**Data block**
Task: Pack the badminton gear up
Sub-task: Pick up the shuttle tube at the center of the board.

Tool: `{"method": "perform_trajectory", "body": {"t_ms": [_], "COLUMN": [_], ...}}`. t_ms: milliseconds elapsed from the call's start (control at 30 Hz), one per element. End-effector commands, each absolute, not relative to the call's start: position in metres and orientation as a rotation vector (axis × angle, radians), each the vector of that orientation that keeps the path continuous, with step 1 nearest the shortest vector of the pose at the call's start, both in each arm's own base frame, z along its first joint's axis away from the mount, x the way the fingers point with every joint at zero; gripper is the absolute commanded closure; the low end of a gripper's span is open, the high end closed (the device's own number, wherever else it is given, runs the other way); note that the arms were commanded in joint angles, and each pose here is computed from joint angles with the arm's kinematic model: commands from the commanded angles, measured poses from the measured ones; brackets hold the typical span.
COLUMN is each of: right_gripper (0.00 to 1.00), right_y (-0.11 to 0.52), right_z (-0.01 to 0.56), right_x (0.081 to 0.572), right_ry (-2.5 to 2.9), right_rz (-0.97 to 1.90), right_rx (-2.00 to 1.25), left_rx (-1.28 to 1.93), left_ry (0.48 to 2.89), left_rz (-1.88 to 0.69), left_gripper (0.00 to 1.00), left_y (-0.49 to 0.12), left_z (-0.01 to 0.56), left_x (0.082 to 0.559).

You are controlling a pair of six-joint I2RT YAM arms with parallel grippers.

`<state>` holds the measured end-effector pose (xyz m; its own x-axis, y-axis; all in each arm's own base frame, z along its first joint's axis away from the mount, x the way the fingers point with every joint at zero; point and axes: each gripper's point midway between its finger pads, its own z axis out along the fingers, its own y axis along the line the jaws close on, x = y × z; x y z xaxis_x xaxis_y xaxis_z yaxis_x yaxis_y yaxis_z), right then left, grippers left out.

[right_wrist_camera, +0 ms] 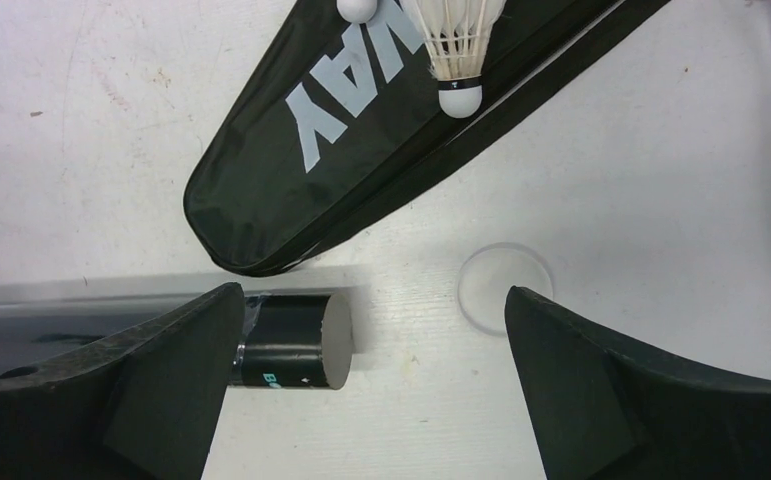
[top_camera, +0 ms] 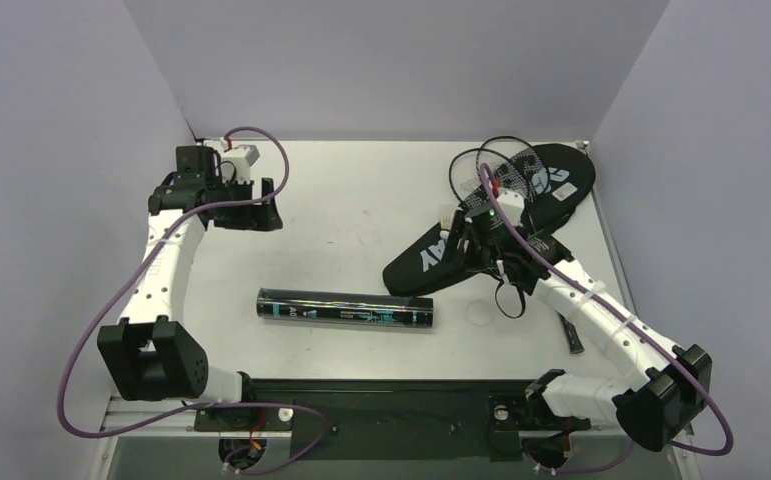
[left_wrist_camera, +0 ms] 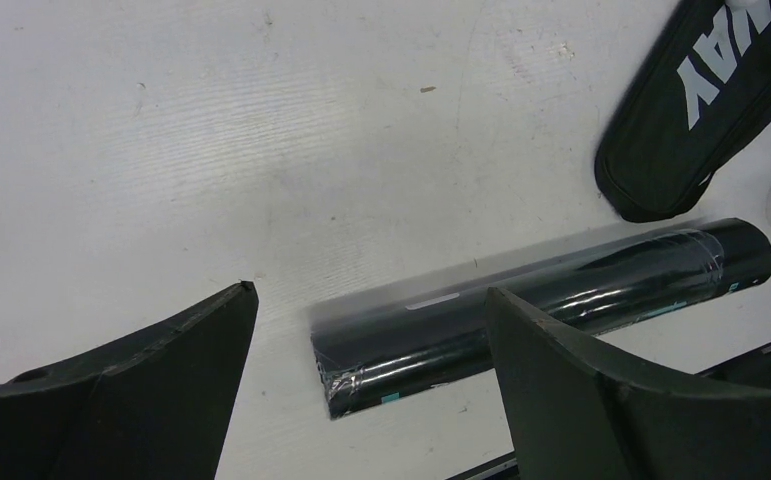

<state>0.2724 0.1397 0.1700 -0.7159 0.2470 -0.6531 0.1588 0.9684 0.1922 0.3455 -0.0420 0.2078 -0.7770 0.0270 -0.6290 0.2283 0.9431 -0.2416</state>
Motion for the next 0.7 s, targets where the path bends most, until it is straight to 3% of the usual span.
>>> {"method": "perform_trajectory", "body": {"t_ms": [0, 433, 667], "right_gripper": [0.00, 0.01, 0.04], "right_y": [0.133, 0.136, 0.164], "right_z": [0.169, 0.121, 0.087], "right_x": [0.262, 0.217, 0.194], "right_ry": [2.377, 2.493, 2.547], "right_rz": [0.128, 0.259, 0.517], "right_rx": [0.281, 0.212, 0.211], "left_rx": [0.271, 0.486, 0.635], "left_ry": [2.392, 2.432, 2.495], "left_rz": [-0.416, -0.367, -0.447], "left_gripper": [0.05, 0.04, 0.04], "left_y": [-0.055, -0.102, -0.118], "left_z": [0.217, 0.197, 0.175], "left_x": [0.339, 0.335, 0.330]}}
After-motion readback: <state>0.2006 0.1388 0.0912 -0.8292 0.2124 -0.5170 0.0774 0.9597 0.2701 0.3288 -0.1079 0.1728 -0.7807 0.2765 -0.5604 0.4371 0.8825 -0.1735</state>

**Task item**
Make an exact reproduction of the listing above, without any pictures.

**Exercise output**
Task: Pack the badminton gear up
Sub-task: Pick up the shuttle tube at the center of the board.

Tool: `{"method": "perform_trajectory", "body": {"t_ms": [_], "COLUMN": [_], ...}}`. t_ms: milliseconds elapsed from the call's start (control at 30 Hz), one per element. End-effector commands, each absolute, not relative to the call's start: position in metres and orientation as a rotation vector (axis × angle, radians), each the vector of that orientation that keeps the path continuous, with step 1 nearest the shortest vector of the pose at the call's start, both in each arm's own base frame, z along its first joint's axis away from the mount, x the way the fingers point with every joint at zero; gripper is the absolute commanded closure; the low end of a gripper's span is open, the high end closed (the device's own number, wherever else it is given, runs the other way); note that the arms were commanded in joint angles, and each pose here is computed from joint angles with the arm's kinematic model: commands from the commanded angles, measured poses from the measured ones; brackets hold the typical span.
COLUMN is each of: right_gripper (0.00 to 1.00), right_y (-0.11 to 0.52), right_z (-0.01 to 0.56), right_x (0.081 to 0.572), right_ry (-2.5 to 2.9), right_rz (-0.97 to 1.90), right_rx (-2.00 to 1.25), left_rx (-1.28 to 1.93), left_ry (0.48 to 2.89), left_rz (-1.88 to 0.69), left_gripper (0.00 to 1.00), left_y (-0.49 to 0.12), left_z (-0.01 to 0.56), left_x (0.082 to 0.559).

You are controlling a pair of six-joint I2RT YAM arms with parallel grippers.

`<state>` holds the measured end-effector pose (xyz m; its own x-axis, y-axis; all in each arm's own base frame, z along its first joint's axis away from the mount, x the way the fingers point with every joint at zero; point and axes: each gripper's point midway between its finger pads, its own z axis out along the fingers, its own y axis along the line the jaws close on, x = y × z; x y z xaxis_x xaxis_y xaxis_z yaxis_x yaxis_y yaxis_z), right then left, grippers left out.

[right_wrist_camera, +0 ms] 
[top_camera, +0 ms] 
[left_wrist_camera, +0 ms] 

<state>0.2724 0.1397 0.1700 -0.7159 0.2470 -0.6531 0.1588 0.9684 0.1922 0.3455 -0.0420 0.2078 -0.7770 0.0270 -0.6290 0.2283 0.9431 -0.2416</state>
Motion for the next 0.7 s, targets where the path bends most, until it is straight to 3% of the usual span.
>>> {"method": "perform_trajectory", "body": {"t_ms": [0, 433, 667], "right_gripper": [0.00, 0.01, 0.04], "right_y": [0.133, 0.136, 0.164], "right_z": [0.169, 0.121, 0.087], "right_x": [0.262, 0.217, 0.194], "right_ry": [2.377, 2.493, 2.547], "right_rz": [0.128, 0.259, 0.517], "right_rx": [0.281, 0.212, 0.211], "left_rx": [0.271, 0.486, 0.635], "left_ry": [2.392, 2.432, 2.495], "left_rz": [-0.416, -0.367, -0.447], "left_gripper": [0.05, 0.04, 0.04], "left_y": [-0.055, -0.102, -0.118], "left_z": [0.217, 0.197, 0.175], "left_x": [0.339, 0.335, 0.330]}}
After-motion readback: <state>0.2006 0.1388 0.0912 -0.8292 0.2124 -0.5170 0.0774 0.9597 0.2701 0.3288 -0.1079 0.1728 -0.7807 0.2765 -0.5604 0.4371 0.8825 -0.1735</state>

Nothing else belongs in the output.